Nager en plein air. Oui, en juillet/aout, il y aura finalement deux piscines en plein air – avec maîtres-nageurs et cabines – grâce aux militant.e.s de Pool is Cool et de la commune d’Anderlecht. Une vraie piscine gratuite sera aménagée le long du canal à hauteur du bassin Biestebroeck (bus 84, M° Saint-Guidon). L’autre c’est à l’étang nageable de Neerpede ,déjà en activité (tram 81 et bus 46). 

Plantes et couleurs. Ce sont les plantes qui servaient jadis à teindre les tissus qui sont mises en valeur au nouveau Jardin Kaleïdogarden, installé depuis peu près du Parc du Bempt à Forest. Les teintureries, le drap écarlate et les tapisseries, furent des artisanats qui ont fait la réputation et la richesse de Bruxelles, du Moyen-Age à la Renaissance. Avec des interventions artistiques colorées, ce jardin didactique vous en dira plus sur notre flore tinctoriale (Bus 50).

Des légumes de la ferme … qui nourrissent plus de 400 personnes. Et un potager collectif et une quarantaine d’agneaux. C’est au Chant des Cailles, qui est toujours en péril à cause d’un projet de construction sur un tiers de sa surface. Allez-y voir les maraîchers au travail ou un dimanche pour une assiette fermière (voir pdf ci-dessous). Le dimanche 6 juin vous pourrez acheter des plantes aromatiques et couper des fleurs. Votre présence sera aussi un encouragement pour le maintien de ce site exceptionnel (M° Demey. Bus 41 et 95)

Tweetez nature en ville

photos étangs de Neerpede, piscine Biestebroeck et nouveau Jardin Kaleïdogarden

Un Musée du Chat ?

Ouverture prévue pour 2024, le Musée du Chat vient de recevoir son permis pour la construction d’un bâtiment à la gloire du Chat de Philippe Geluck, à proximité de la place Royale. Même parmi les fans du Chat, des questions se posent à propos de cette initiative promotionnelle, financée en grande partie avec l’argent du contribuable. Un Musée du Cartoon Belge, pourquoi pas ? Mais il y a déjà le Centre Belge de la Bande Dessinée pour l’accueillir. Et puis pourquoi un musée spécifique consacré à l’autopromotion d’un seul dessinateur de presse ?

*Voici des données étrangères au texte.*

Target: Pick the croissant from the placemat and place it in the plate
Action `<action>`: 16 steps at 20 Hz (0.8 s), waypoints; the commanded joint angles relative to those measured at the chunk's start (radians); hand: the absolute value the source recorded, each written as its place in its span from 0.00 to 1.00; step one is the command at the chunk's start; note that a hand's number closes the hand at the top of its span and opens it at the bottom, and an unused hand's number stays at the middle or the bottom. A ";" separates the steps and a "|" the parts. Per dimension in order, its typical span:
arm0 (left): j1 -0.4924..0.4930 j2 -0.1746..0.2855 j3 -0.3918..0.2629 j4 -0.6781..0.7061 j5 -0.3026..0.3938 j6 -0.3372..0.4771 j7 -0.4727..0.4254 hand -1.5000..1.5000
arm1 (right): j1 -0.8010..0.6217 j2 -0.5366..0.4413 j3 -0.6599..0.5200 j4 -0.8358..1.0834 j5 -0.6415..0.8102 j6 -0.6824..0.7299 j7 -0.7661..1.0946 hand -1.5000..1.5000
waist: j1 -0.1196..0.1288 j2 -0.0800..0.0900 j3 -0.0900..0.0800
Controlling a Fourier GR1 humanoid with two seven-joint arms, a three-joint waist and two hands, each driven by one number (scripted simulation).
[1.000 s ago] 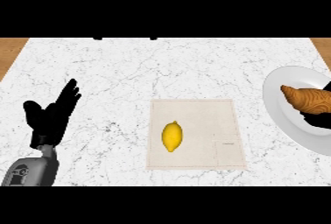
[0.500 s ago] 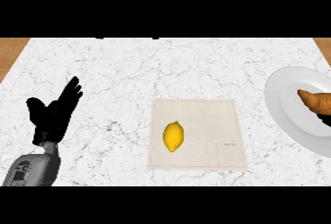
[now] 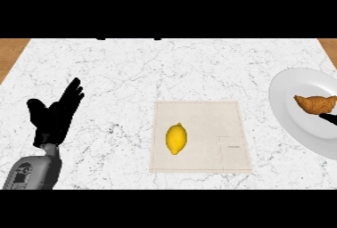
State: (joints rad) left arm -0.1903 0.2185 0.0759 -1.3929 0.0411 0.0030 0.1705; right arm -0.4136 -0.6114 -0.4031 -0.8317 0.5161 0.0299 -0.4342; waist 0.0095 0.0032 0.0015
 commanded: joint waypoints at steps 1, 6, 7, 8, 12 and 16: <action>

A 18 millions d’euros, le budget fut un sacré challenge. Il sera financé pour moitié par la Région bruxelloise et à hauteur de 4,5 millions par la vente d’œuvres de Philippe Geluck, notamment les Chats de bronze exposés en mai sur les Champs-Élysées. Restent 3,5 millions à provenir de sponsors divers, tandis que l’auteur offrira une partie de ses planches originales aux collections de la Région de Bruxelles-Capitale.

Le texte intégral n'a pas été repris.